→ TASK DIRECTIONS:
Pull out from the material below all lines with "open".

→ INFORMATION SUPPLIED:
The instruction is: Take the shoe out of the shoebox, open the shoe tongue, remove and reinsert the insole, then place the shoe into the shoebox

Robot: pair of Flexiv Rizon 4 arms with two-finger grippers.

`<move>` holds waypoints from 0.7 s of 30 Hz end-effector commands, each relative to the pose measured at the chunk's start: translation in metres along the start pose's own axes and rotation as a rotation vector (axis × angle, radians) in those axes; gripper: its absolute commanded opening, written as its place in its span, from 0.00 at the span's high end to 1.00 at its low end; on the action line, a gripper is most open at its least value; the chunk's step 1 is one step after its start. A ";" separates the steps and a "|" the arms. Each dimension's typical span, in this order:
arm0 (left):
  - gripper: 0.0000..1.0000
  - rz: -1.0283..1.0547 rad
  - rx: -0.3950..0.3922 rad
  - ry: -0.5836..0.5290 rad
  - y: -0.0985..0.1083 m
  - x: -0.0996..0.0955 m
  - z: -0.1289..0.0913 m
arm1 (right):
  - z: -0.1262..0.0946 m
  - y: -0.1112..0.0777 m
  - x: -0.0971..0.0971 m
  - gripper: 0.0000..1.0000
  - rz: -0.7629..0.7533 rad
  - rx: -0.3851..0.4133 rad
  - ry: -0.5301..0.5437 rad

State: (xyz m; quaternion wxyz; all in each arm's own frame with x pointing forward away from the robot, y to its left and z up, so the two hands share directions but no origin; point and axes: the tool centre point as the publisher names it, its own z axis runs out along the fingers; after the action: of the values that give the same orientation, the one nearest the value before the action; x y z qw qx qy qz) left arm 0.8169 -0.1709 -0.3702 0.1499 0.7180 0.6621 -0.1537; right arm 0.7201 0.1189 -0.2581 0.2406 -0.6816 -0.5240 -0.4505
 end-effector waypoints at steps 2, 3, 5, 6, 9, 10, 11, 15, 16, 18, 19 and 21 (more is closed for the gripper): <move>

→ COMPLETED EXERCISE:
The instruction is: Take the shoe out of the shoebox, open the shoe tongue, remove and reinsert the insole, then place the shoe into the shoebox
`<move>` holds waypoints from 0.7 s of 30 Hz end-effector commands, each relative to the pose measured at the chunk's start: translation in metres along the start pose's own axes and rotation as a rotation vector (axis × angle, radians) in those axes; gripper: its absolute commanded opening, written as its place in its span, from 0.00 at the span's high end to 1.00 at its low end; on the action line, a gripper is most open at its least value; the chunk's step 1 is one step after its start. A ";" separates the steps and a "|" the arms. Each dimension's typical span, in this order:

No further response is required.